- ACTIVITY -
Every line below that has the string "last" needs to be copied.

- EXCERPTED DATA -
◆ ◆ ◆ ◆

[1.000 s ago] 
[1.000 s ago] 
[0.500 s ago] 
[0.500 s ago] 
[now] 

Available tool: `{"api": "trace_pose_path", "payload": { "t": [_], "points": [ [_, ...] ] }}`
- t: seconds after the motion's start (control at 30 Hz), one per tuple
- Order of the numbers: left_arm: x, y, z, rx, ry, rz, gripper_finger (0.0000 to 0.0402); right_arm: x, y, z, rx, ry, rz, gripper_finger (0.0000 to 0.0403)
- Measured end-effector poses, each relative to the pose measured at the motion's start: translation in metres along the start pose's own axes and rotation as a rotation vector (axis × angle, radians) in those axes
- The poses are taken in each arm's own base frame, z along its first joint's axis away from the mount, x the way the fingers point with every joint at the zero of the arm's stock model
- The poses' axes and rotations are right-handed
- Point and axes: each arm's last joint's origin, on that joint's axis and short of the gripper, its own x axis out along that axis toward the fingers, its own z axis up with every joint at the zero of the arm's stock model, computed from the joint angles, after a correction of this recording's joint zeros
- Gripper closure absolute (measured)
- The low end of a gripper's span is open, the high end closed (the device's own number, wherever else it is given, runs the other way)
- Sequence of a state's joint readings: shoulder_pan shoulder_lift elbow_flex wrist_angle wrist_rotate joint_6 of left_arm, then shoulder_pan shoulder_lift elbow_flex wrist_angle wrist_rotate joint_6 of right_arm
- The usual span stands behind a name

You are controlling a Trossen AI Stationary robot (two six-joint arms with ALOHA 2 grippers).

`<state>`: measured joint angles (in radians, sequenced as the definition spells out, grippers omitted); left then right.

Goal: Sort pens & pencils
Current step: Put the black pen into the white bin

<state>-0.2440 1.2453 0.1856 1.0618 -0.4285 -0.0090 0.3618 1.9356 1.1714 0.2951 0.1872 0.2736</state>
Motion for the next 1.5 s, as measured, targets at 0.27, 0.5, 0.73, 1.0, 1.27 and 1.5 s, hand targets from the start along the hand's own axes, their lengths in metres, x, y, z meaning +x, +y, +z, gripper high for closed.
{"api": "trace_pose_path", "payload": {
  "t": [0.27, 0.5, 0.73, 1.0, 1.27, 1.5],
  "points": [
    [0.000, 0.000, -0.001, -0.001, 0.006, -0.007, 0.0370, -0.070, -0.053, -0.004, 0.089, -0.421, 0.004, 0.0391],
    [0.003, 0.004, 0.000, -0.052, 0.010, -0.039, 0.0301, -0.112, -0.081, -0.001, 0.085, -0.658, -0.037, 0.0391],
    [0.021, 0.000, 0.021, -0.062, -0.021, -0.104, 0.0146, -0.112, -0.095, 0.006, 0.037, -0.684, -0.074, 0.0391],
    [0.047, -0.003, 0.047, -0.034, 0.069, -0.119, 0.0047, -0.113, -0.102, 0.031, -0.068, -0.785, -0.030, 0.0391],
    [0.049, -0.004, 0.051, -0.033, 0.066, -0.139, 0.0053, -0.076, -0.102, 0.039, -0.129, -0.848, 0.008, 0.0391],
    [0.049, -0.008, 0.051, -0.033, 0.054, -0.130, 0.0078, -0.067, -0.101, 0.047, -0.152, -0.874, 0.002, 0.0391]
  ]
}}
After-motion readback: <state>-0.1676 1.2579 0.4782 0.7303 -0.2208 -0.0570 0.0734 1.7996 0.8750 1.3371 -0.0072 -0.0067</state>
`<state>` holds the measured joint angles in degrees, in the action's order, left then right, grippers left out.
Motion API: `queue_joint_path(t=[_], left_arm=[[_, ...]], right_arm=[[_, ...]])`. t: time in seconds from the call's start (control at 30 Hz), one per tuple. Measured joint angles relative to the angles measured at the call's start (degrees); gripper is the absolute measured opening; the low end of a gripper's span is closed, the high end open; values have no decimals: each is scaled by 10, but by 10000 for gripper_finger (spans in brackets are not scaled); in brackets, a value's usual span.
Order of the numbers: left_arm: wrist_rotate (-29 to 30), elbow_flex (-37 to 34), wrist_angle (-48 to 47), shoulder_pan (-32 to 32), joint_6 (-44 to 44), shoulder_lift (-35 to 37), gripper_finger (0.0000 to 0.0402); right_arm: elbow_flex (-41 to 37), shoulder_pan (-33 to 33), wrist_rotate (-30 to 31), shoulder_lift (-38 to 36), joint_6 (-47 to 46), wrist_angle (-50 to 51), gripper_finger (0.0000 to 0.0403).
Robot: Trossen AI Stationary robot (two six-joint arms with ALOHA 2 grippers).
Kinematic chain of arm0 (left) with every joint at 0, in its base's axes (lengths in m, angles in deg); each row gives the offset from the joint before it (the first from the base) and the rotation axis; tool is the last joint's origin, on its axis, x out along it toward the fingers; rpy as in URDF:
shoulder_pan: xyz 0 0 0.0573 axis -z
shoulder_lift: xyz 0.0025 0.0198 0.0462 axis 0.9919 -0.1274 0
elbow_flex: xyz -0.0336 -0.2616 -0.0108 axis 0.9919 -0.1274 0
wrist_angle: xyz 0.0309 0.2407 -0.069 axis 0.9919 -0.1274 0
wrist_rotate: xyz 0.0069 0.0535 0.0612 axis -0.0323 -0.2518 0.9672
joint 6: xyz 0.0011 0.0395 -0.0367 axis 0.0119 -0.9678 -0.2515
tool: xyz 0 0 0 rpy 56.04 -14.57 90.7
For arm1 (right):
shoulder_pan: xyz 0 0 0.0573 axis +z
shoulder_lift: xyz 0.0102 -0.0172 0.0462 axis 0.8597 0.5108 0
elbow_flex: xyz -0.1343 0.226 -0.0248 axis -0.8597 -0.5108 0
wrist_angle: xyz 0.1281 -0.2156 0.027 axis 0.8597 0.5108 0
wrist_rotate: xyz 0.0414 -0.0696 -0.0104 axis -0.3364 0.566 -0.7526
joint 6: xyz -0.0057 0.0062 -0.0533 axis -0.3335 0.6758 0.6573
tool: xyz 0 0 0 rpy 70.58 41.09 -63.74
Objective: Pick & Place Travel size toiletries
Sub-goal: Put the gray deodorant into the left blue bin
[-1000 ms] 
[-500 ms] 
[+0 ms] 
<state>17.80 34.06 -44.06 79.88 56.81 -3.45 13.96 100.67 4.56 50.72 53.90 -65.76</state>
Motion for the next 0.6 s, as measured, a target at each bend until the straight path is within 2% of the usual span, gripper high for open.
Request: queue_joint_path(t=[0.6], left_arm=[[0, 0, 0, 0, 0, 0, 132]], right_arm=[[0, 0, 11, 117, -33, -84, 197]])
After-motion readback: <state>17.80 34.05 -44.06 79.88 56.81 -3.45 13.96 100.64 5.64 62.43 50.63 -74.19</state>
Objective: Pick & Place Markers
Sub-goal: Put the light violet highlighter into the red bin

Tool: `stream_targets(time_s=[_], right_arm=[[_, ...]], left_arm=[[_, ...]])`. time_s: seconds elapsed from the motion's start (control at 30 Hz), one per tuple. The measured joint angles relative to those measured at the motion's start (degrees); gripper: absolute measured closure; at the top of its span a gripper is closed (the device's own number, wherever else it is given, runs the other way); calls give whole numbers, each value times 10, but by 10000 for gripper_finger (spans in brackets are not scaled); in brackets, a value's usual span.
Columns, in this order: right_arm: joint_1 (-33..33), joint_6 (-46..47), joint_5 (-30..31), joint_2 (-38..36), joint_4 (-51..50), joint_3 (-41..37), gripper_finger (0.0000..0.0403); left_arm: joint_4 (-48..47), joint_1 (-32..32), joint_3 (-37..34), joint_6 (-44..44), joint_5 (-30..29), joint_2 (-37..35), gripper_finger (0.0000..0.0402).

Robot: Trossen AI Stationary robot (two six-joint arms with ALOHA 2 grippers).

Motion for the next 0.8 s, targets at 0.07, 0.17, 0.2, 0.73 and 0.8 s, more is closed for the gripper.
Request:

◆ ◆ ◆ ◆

- EXERCISE OUTPUT -
- Point and axes: each arm's last joint's origin, on that joint's axis and short of the gripper, its own x axis out along that axis toward the fingers, its own z axis up with every joint at the zero of the arm's stock model, computed from the joint angles, after a correction of this recording's joint zeros
Kinematic chain of arm0 (left) with every joint at 0, in its base's axes (lengths in m, angles in deg); each row gives the offset from the joint before it (the first from the base) and the rotation axis; tool is the last joint's origin, on its axis, x out along it toward the fingers; rpy as in URDF:

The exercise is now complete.